Penghormatan Terhadap Supremasi Sipil Jadi Catatan di Usia TNI ke-75
Berita

Penghormatan Terhadap Supremasi Sipil Jadi Catatan di Usia TNI ke-75

Janji penuntasan kasus pelanggaran HAM masa lalu yang diduga melibatkan anggota TNI semakin tidak jelas.

Moch. Dani Pratama Huzaini
Bacaan 5 Menit

“Realitas hari ini justru terjadi penguatan narasi bahwa kasus Semanggi I dan II, sebagai salah satu kasus pelanggaran HAM berat masa lalu, bukanlah kasus kejahatan serius yang bisa diadili dengan UU 26/2000 tentang Pengadilan HAM,” ujar Ikhsan.

Penguatan narasi yang kurang kondusif bagi penuntasan pelanggaran HAM masa lalu menurut Ikhsan juga muncul dari Menko Polhukam yang mengklaim tak pernah ada pelanggaran HAM selama Joko Widodo menjabat sebagai Presiden. Pernyataan tersebut dinilai bertujuan untuk membuat distingsi Jokowi dengan presiden sebelumnya, yang secara implisit dapat menjadi pembenaran untuk menghindari tanggung jawab masa lalu.

“Statemen tersebut juga seakan memposisikan jabatan antarmasa Presiden sebagai sesuatu yang terpisah dan tidak terkait,” terang Ikhsan.

Menurut Ikhsan, antarmasa Presiden memiliki kontinuitas dengan periode berikutnya, sehingga penyelesaian kasus pelanggaran HAM masa lalu akan terus menjadi tanggungjawab setiap Presiden di masa jabatannya. Pola penghindaran semacam ini berpotensi menjadi preseden buruk untuk pemerintahan berikutnya.

Karena itu, menurut Ikhsan, Setara Institute merekomendasikan sejumlah hal. Pertama, Presiden Jokowi perlu melakukan akselerasi terhadap upaya penuntasan kasus-kasus pelanggaran HAM masa lalu yang diduga melibatkan oknum TNI, serta percepatan pembahasan dan pengesahan terhadap revisi UU Peradilan Militer sebagai bentuk penghormatan atas HAM dan supremasi sipil.

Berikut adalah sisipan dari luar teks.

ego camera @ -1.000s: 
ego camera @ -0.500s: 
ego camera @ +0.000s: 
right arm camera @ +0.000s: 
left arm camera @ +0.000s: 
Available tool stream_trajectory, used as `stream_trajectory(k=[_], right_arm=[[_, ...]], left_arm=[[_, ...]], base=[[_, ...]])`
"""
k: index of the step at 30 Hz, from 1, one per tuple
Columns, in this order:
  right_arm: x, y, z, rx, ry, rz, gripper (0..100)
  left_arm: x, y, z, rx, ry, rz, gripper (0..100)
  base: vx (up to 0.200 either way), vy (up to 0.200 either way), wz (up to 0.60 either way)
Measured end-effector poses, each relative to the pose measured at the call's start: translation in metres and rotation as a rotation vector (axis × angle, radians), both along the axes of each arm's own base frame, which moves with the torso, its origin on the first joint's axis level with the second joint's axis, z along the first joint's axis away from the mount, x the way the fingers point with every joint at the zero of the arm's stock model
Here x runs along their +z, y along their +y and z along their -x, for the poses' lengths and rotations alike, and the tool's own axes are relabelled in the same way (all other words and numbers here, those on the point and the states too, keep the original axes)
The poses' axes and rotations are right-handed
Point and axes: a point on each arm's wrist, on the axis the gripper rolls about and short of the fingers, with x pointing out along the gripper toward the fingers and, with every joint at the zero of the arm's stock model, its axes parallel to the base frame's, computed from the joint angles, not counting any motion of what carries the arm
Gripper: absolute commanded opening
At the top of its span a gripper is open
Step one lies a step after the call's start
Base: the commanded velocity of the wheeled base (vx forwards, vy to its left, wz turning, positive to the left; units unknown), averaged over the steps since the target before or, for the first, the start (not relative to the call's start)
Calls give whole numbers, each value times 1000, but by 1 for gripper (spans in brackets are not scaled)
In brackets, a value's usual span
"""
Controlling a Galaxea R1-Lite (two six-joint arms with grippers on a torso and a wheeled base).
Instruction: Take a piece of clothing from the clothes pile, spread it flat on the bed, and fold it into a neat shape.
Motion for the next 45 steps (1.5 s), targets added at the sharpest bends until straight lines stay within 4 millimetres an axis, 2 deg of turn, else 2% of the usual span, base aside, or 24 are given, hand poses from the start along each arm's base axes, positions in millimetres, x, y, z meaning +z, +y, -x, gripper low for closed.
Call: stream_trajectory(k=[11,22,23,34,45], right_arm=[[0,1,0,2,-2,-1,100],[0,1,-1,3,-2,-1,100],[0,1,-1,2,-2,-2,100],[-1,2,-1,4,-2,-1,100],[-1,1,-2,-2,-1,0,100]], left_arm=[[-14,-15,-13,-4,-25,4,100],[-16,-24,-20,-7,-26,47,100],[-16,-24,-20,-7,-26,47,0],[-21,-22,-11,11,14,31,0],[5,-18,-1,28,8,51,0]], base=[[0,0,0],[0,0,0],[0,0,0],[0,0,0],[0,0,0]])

Kedua, DPR perlu aktif dalam pengawasan setiap agenda reformasi TNI, terutama dalam hal keterlibatan DPR dalam kebijakan dan keputusan politik negara yang menjadi dasar TNI dalam menjalankan tugasnya sebagai alat negara di bidang pertahanan dan Operasi Militer Selain Perang (OMSP) seperti yang diatur dalam UU TNI.

Ketiga, Presiden perlu mengevaluasi kinerja Kementerian dalam kerangka agenda reformasi TNI. Beberapa Kementerian justru menjadi pintu masuk perluasan peran militer dalam ranah sipil, terutama pada Kementerian yang lingkup kerjanya di luar OMSP dan jabatan sipil yang dikecualikan untuk TNI aktif seperti yang disebutkan dalam UU TNI.